WHAT IS NEEDED: Each line of the listing that contains "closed" should be found and copied.
DATASET CONTENT Start Marker
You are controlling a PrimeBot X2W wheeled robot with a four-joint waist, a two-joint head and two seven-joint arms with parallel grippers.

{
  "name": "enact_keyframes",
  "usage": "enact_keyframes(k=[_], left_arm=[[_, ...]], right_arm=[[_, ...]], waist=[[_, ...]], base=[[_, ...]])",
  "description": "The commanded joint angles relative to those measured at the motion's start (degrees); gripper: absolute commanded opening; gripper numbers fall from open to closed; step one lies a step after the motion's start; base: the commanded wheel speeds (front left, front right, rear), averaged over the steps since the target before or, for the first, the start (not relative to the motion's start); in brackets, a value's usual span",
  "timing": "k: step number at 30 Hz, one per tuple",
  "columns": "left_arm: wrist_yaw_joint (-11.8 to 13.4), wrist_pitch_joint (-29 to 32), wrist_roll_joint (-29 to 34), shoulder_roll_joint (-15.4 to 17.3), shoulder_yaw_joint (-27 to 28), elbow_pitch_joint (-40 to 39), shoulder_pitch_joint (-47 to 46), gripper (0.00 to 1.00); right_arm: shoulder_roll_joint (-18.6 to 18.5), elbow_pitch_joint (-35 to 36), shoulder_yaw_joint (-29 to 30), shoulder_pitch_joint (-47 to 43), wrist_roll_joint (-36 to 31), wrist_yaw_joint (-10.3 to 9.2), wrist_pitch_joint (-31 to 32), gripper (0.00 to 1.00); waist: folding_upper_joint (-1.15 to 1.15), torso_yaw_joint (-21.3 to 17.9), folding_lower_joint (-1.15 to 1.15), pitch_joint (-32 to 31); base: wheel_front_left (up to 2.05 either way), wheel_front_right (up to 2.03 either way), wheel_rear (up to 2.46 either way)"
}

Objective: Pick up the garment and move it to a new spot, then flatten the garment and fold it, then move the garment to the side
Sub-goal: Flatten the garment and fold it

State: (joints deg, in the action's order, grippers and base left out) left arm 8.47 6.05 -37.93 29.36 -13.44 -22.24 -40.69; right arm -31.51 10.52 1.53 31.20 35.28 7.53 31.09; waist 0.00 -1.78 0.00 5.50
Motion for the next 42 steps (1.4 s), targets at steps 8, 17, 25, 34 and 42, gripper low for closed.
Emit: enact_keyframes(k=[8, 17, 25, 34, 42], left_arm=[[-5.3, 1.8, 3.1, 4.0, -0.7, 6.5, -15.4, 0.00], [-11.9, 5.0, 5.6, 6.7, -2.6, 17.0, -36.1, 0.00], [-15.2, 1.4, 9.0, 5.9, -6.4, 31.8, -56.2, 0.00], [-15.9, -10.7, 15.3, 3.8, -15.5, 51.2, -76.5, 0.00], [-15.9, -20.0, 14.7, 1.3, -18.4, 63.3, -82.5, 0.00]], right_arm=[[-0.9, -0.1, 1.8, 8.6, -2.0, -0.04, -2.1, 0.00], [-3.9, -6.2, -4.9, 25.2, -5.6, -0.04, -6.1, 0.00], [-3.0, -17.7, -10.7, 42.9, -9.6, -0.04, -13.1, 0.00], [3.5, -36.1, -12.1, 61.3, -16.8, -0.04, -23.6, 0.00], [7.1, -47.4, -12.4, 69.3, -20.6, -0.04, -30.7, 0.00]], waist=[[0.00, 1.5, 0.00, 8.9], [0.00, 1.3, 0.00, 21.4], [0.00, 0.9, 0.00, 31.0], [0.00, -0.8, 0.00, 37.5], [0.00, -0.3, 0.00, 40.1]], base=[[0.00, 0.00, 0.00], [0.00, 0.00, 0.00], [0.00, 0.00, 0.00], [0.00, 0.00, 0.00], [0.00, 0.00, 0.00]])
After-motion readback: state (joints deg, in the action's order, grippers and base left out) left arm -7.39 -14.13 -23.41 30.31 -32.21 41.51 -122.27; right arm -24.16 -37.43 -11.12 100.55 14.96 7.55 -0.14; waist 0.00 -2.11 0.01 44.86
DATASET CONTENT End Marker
ANSWER TO THE PROBLEM:
  "description": "The commanded joint angles relative to those measured at the motion's start (degrees); gripper: absolute commanded opening; gripper numbers fall from open to closed; step one lies a step after the motion's start; base: the commanded wheel speeds (front left, front right, rear), averaged over the steps since the target before or, for the first, the start (not relative to the motion's start); in brackets, a value's usual span",
Motion for the next 42 steps (1.4 s), targets at steps 8, 17, 25, 34 and 42, gripper low for closed.

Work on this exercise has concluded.